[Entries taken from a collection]
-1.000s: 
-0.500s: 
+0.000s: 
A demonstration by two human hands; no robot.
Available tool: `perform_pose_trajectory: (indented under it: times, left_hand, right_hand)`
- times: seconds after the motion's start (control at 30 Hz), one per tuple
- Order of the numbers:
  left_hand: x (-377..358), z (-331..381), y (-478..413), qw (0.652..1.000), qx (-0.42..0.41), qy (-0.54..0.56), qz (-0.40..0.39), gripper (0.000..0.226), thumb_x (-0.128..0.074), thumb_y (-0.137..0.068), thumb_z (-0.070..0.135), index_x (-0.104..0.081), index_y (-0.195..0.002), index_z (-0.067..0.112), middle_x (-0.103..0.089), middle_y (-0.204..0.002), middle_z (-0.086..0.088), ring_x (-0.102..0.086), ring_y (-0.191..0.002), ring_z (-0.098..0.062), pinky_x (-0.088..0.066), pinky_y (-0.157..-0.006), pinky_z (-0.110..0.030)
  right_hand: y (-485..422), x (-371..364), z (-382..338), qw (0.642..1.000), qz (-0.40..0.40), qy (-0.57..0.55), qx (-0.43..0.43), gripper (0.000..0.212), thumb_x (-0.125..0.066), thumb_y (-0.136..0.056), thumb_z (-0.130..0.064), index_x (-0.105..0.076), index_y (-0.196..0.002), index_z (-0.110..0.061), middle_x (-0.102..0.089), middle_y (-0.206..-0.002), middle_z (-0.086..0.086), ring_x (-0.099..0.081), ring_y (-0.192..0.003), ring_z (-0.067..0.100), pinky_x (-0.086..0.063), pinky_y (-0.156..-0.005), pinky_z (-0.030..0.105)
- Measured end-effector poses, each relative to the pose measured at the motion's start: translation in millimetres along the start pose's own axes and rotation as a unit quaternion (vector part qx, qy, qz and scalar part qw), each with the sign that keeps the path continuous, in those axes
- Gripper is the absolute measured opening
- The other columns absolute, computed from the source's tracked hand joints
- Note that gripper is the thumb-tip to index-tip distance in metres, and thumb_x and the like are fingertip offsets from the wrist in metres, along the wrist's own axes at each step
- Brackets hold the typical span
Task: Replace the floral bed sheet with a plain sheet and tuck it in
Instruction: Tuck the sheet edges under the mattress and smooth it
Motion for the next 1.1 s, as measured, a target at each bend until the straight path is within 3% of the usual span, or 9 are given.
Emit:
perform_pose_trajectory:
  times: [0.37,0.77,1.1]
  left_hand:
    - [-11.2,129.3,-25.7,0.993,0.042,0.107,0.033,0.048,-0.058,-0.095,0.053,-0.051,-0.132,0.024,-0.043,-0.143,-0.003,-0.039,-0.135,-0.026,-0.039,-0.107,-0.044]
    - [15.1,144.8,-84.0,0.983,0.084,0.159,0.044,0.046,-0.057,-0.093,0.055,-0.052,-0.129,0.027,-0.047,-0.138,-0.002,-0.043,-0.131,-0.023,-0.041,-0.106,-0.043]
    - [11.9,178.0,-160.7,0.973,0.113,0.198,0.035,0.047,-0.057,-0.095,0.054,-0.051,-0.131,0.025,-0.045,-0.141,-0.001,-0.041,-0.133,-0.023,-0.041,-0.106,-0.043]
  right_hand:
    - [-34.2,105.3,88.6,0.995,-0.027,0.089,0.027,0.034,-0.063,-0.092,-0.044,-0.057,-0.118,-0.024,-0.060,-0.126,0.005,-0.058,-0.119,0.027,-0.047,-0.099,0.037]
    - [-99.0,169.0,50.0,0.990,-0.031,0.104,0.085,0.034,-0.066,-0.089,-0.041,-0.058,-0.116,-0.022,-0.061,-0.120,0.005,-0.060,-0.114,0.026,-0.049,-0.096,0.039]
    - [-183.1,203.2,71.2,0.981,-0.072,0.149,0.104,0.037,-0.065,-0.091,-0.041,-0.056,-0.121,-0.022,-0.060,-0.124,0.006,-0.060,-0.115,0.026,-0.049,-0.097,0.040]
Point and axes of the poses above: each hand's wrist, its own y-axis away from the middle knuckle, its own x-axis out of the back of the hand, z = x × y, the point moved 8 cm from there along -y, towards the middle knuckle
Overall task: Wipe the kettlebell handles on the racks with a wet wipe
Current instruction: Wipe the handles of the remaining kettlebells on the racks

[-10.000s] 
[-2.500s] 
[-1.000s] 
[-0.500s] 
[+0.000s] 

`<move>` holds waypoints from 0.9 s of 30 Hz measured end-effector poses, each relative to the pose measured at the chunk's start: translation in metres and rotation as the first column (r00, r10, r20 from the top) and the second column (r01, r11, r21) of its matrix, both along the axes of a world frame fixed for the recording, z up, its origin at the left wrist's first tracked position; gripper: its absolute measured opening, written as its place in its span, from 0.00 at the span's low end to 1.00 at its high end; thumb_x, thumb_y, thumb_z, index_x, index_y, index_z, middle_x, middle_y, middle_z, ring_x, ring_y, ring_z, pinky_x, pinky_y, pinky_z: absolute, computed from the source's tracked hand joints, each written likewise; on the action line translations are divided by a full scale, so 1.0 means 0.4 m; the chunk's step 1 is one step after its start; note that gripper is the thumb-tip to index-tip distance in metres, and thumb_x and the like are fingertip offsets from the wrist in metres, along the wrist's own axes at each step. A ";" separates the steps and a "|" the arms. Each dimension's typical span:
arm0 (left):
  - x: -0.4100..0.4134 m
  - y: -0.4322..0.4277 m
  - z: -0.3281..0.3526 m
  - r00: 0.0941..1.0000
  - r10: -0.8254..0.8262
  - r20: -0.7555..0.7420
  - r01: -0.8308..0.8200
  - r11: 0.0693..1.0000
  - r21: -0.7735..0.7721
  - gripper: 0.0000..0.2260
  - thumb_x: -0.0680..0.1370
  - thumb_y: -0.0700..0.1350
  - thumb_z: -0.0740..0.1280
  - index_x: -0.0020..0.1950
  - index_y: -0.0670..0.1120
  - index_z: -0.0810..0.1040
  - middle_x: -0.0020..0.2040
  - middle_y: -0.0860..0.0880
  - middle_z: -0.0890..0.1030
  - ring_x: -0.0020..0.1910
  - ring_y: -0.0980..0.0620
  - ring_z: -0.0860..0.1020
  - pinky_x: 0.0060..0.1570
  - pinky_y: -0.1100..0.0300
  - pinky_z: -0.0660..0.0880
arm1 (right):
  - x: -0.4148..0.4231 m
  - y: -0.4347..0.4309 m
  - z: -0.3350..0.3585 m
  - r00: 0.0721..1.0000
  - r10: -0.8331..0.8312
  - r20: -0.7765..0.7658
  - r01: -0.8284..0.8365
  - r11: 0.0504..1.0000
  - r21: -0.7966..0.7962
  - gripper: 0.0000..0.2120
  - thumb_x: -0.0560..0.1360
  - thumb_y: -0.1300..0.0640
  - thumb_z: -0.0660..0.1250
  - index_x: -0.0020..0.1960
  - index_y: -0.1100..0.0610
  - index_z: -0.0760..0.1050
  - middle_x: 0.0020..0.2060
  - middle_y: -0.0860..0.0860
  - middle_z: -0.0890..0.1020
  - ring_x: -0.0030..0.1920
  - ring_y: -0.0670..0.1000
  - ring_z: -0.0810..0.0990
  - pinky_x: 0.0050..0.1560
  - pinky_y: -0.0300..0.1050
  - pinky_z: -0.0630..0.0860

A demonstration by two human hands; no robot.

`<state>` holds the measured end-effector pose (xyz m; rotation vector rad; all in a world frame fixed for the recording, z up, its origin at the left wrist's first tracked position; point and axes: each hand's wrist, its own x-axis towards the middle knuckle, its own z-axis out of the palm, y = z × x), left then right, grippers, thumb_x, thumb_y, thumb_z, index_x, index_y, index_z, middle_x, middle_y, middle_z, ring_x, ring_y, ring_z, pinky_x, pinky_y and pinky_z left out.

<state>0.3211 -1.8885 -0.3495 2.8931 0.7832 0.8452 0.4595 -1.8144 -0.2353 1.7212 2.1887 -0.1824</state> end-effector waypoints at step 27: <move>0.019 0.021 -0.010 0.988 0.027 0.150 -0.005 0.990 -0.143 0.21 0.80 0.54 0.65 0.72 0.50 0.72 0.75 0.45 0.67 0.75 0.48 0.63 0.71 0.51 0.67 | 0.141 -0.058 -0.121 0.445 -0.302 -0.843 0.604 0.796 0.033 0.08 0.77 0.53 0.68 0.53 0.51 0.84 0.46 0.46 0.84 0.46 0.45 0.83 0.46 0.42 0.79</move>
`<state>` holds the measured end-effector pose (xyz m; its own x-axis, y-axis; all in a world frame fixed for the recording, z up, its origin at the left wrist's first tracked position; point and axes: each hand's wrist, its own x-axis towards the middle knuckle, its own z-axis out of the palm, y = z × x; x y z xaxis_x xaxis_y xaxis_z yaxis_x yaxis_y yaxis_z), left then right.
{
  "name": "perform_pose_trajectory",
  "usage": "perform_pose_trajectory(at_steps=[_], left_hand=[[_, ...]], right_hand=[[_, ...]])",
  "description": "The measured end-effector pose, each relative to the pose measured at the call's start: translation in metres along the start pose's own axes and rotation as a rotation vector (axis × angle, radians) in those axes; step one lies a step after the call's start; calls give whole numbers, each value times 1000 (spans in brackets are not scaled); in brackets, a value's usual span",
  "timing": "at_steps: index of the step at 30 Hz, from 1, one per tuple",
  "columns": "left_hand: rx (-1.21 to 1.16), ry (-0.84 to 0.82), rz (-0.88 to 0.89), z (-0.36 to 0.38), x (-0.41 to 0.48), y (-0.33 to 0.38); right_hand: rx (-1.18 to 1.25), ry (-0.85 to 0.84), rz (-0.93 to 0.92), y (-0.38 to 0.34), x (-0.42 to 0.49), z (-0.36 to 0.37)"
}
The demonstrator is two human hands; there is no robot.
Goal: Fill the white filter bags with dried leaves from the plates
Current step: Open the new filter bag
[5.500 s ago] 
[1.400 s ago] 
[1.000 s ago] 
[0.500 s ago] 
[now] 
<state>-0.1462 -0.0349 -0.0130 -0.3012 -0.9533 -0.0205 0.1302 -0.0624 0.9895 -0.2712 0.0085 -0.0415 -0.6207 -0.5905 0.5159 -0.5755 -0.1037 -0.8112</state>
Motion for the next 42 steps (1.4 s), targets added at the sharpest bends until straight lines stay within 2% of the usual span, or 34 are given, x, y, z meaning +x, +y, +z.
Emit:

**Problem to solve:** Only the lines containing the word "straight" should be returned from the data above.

**Your solution:**
Motion for the next 1.1 s, as measured, a target at each bend until the straight path is within 3% of the usual span, or 9 are given.
Motion for the next 42 steps (1.4 s), targets added at the sharpest bends until straight lines stay within 2% of the usual span, or 34 are given, x, y, z meaning +x, +y, +z.

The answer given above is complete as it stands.